I need the lines below from the one with "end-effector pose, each" down to the one with "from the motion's" reproduced exactly, both ends included, and nothing else.
Input data section start
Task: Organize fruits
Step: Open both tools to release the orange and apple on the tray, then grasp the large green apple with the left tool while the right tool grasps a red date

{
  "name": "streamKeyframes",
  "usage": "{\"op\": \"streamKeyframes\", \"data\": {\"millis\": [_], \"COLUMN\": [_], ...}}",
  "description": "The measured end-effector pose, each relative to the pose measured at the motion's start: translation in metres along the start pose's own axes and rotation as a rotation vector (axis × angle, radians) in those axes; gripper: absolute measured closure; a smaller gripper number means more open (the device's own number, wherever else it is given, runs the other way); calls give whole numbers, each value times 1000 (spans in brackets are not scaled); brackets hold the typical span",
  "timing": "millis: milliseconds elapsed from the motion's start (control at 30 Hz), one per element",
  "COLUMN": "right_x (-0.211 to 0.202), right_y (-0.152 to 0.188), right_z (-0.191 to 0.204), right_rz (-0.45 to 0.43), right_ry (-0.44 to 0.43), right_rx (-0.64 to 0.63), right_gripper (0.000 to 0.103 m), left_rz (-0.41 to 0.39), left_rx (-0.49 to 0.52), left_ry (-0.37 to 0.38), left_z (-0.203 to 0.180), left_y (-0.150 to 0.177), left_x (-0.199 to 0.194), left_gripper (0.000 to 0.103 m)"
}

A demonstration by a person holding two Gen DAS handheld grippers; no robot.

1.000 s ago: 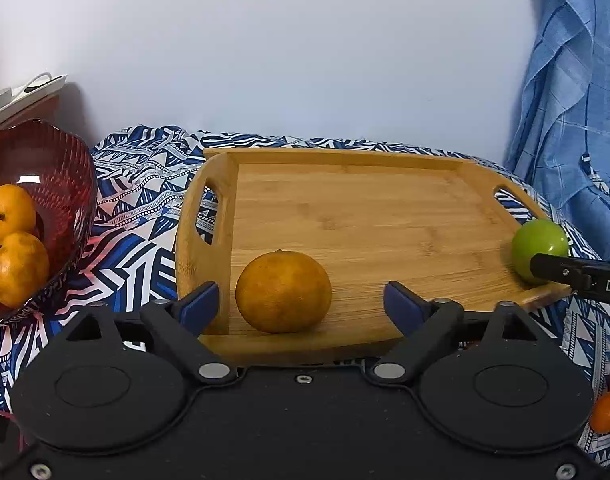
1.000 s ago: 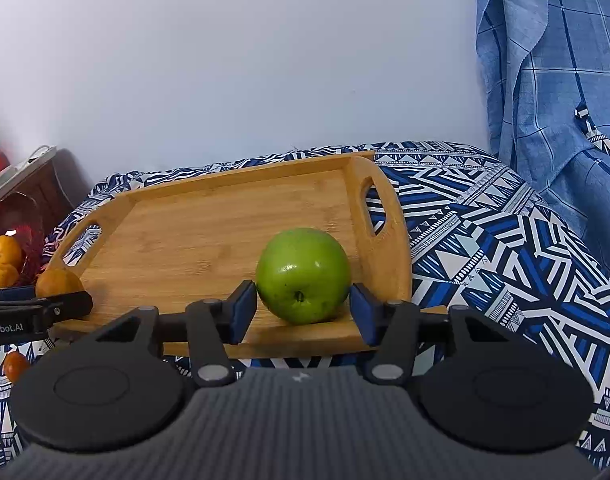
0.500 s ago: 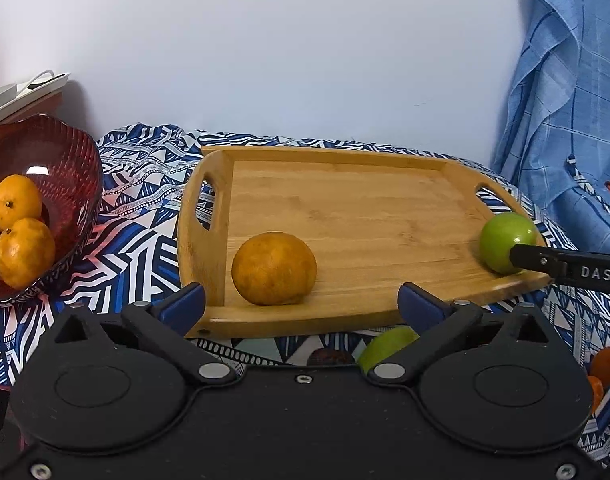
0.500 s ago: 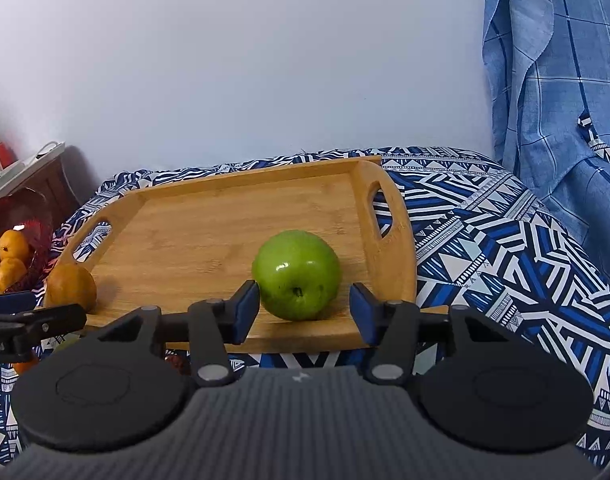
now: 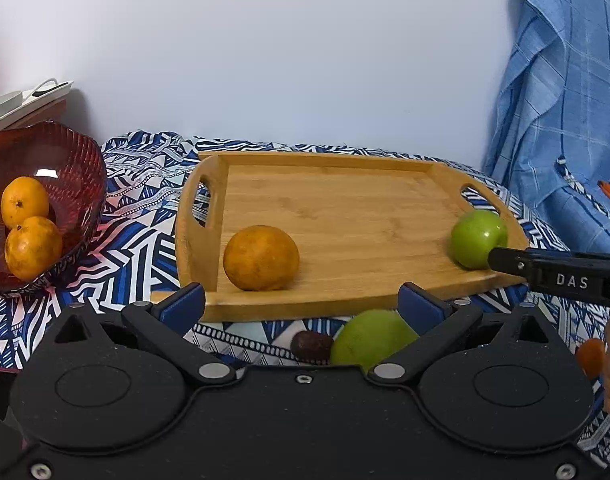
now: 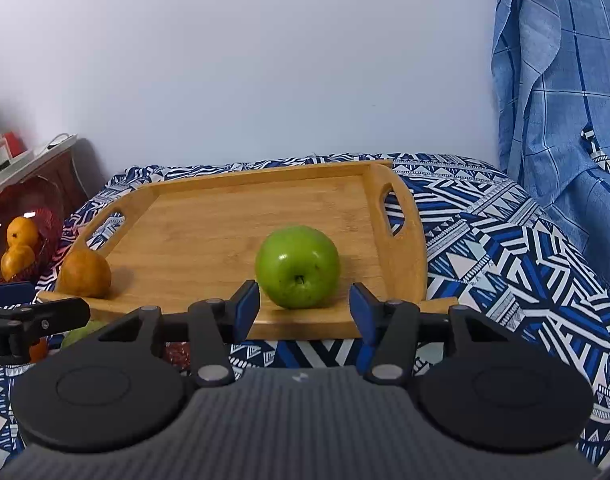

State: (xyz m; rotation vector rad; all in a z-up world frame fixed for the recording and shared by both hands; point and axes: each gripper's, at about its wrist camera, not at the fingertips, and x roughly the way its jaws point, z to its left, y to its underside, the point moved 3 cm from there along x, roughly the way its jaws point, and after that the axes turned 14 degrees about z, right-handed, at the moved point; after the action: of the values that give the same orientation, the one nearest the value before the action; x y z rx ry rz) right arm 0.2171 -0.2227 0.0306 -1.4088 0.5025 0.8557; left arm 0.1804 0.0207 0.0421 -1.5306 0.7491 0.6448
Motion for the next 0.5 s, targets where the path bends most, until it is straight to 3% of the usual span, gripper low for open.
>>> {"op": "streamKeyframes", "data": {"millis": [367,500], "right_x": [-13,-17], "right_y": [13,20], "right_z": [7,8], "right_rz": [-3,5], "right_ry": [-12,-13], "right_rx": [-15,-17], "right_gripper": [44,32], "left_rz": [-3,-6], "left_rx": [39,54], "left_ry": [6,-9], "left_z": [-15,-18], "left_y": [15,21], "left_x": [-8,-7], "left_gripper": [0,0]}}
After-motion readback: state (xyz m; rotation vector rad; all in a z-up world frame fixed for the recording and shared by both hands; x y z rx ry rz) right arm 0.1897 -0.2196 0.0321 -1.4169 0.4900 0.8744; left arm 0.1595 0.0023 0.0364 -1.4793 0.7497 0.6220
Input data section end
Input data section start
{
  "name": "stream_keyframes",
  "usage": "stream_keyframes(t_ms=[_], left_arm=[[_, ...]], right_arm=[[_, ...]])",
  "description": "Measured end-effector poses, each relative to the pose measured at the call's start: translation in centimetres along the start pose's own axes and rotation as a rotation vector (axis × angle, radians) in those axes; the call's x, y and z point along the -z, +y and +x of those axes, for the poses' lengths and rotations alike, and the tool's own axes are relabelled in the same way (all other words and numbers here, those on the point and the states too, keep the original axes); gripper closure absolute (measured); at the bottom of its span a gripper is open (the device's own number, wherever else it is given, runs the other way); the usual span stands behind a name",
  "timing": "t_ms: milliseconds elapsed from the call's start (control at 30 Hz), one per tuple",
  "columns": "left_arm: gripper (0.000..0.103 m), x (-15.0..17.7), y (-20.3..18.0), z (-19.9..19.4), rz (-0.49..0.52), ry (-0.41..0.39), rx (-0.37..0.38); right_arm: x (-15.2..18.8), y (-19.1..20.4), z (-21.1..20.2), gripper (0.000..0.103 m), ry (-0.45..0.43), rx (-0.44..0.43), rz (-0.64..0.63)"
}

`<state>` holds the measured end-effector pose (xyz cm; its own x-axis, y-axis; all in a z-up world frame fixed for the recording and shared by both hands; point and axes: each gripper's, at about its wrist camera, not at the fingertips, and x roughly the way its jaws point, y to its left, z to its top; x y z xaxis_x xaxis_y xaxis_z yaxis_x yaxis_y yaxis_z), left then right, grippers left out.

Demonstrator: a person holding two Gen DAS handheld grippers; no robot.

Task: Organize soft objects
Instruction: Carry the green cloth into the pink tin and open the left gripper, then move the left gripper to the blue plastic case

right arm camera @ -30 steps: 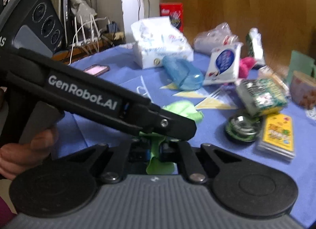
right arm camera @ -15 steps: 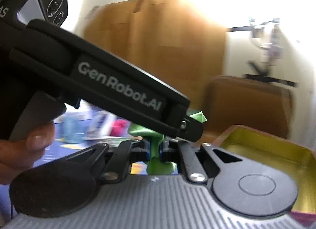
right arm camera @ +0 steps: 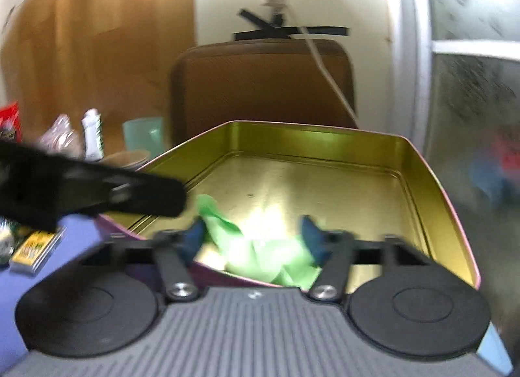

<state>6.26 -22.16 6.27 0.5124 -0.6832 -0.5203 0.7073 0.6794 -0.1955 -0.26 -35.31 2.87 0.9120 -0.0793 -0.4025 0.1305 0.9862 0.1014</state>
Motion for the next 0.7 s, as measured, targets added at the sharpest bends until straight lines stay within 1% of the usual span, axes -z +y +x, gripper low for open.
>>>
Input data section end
### Response below
  "description": "The measured end-effector pose, each relative to the pose measured at the motion's start: translation in metres along the start pose's own axes and rotation as a rotation vector (axis × angle, radians) in those axes; gripper: absolute measured closure; a smaller gripper number means more open (the device's own number, wherever else it is given, runs the other way); calls give whole numbers, each value times 1000 (spans in brackets are not scaled); brackets hold the typical span",
  "timing": "millis: milliseconds elapsed from the motion's start (control at 30 Hz), one per element",

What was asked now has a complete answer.